→ WHAT IS NEEDED: The stretch wanted below opens at the line containing "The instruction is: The" and closes at the line containing "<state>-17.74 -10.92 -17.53". Please return it exactly, with no other lines.

→ STORED DATA:

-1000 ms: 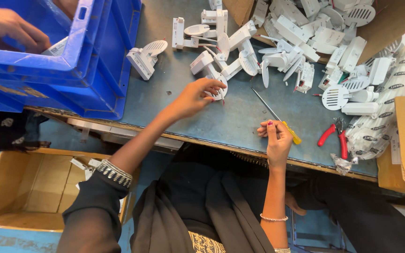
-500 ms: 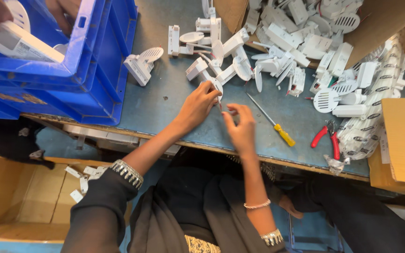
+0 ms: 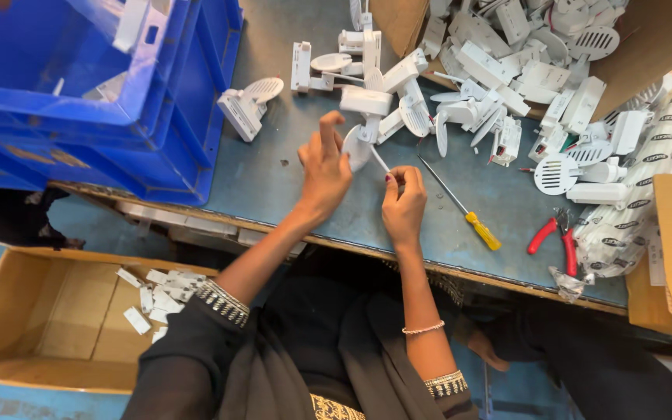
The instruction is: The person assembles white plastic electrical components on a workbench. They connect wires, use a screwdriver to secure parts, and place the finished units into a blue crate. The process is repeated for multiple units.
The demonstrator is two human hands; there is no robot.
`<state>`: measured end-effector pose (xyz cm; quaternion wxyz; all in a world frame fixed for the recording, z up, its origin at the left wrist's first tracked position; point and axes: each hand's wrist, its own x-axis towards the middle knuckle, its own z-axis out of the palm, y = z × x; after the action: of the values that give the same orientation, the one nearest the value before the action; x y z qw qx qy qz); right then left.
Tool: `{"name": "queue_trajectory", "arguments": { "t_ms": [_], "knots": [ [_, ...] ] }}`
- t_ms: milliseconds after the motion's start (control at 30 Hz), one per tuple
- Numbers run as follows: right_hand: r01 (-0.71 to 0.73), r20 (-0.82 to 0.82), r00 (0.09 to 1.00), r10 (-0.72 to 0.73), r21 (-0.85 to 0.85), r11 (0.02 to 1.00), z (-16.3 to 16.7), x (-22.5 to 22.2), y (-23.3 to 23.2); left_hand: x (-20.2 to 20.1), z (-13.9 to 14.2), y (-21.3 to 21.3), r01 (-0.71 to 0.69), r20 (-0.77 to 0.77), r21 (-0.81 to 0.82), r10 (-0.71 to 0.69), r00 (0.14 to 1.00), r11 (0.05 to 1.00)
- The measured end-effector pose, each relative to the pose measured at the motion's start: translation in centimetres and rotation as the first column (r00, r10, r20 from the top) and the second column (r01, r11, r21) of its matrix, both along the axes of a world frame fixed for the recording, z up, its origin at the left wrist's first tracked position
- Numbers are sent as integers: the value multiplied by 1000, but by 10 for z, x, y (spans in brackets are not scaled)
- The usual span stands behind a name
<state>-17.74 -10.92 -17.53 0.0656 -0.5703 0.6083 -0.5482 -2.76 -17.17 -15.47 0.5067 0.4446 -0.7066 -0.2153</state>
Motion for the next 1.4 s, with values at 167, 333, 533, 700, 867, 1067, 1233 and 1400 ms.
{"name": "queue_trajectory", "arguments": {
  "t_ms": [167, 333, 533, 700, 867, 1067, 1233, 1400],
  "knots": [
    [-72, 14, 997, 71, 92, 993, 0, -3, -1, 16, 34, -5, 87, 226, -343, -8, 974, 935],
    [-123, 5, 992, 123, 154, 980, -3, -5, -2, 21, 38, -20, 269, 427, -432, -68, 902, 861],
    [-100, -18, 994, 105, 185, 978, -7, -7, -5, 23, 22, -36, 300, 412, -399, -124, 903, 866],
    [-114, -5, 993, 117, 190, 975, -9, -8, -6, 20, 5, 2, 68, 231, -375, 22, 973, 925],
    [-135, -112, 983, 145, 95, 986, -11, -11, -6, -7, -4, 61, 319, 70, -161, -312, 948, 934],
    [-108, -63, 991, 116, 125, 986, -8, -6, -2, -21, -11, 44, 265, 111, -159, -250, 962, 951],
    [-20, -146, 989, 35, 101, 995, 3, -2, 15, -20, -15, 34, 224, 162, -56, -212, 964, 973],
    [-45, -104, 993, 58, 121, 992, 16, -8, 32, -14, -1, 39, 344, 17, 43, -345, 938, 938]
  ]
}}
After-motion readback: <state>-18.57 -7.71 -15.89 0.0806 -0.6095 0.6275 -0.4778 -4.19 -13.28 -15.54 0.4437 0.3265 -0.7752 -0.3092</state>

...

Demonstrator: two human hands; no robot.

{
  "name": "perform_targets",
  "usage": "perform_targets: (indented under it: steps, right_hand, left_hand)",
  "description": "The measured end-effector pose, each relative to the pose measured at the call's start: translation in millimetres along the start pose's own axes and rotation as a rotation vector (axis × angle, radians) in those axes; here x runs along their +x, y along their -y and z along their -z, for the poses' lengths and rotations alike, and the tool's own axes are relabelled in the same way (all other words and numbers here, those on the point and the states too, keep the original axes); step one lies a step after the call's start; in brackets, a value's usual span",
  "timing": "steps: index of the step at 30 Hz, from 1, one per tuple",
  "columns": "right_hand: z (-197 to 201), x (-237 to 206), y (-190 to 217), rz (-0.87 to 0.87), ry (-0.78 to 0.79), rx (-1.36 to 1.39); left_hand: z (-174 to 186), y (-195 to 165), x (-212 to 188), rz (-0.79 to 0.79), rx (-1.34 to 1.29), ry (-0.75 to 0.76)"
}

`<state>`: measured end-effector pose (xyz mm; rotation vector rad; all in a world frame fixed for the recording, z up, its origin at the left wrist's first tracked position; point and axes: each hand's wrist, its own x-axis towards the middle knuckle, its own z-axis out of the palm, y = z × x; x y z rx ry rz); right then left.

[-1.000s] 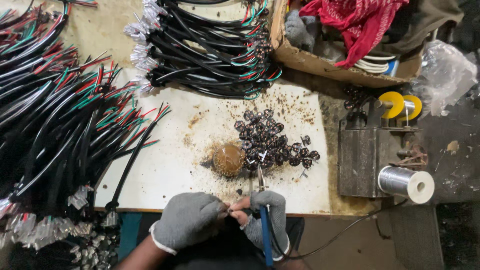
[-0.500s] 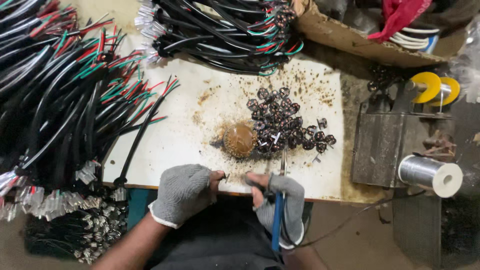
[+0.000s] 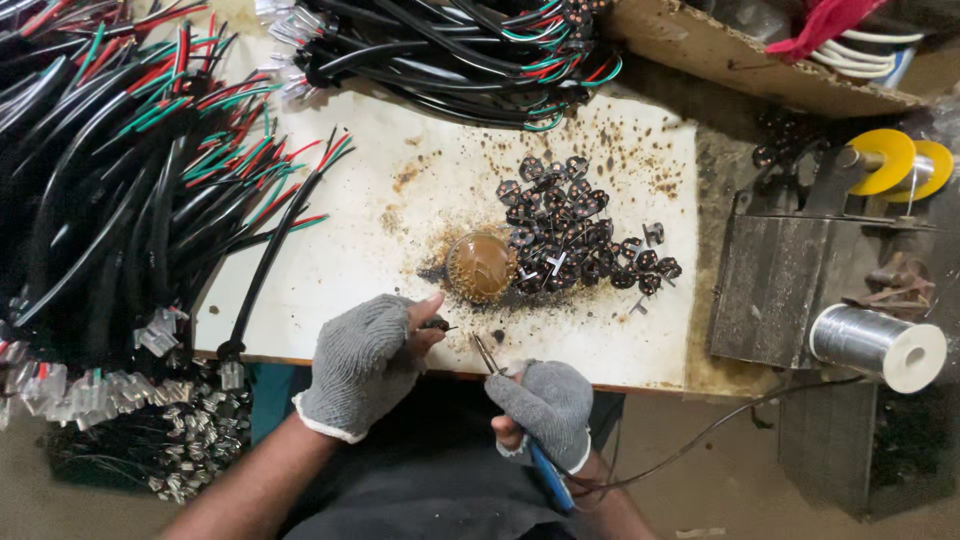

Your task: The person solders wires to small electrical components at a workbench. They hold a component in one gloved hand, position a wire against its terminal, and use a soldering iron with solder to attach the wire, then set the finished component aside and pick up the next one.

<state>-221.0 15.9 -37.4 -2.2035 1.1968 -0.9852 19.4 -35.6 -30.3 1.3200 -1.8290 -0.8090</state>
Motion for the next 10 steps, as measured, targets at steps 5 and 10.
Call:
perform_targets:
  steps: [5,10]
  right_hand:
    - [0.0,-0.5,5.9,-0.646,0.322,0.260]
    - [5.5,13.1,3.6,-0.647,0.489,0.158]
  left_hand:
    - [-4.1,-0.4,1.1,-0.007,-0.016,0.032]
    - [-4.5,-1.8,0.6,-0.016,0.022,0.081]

→ WRITTEN SOLUTION:
The instruction is: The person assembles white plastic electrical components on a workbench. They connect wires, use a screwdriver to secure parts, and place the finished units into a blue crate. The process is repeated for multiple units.
The demonstrator is two human hands; there is no robot.
`<state>`: measured end-effector pose (xyz cm; quaternion wxyz; all in a world frame fixed for the recording, z up, its origin at the left wrist's first tracked position; point and axes: each hand's wrist, its own x-axis towards the middle knuckle, its own z-axis out of the palm, y = z × x; after the action: of the values that give the same orientation, the one nearest the value before the action; x y z qw qx qy qz); right then left.
Tool: `{"name": "queue_trajectory", "arguments": { "t_ms": [_], "knots": [ [_, ...] ] }}`
- t_ms: milliseconds after the motion's start (control at 30 Hz), one per tuple
- Numbers run as follows: right_hand: r01 (-0.71 to 0.73), r20 (-0.82 to 0.82), r00 (0.09 to 1.00), r10 (-0.72 to 0.73), r21 (-0.85 to 0.85), r11 (0.02 to 1.00), z (-16.3 to 16.7), x (-22.5 to 22.2), y (-23.3 to 23.2); left_hand: x (-20.2 to 20.1), z (-13.9 to 14.2), y (-21.3 to 21.3), r01 (-0.71 to 0.69), r20 (-0.77 to 0.77), r21 (-0.81 to 0.82), r10 (-0.71 to 0.69), r00 (0.14 to 1.00), r11 (0.05 to 1.00)
- The measured end-effector pose, each relative to the pose measured at the motion's start: translation in centimetres and rotation as the first column (r00, r10, r20 from the top) and the second column (r01, r11, r21) of its matrix, both along the axes of a world frame fixed for the recording, z up, its origin at the left wrist's first tracked position
- Numbers are sent as integers: the value multiplied by 1000, but by 10 for z, x, y (spans in brackets are not scaled)
- The usual span stands behind a name
<state>-17.74 -10.92 -17.53 0.0656 -0.5703 0.6083 -0.5482 -2.76 -17.17 -15.47 0.5067 0.4446 -0.7066 -0.2153</state>

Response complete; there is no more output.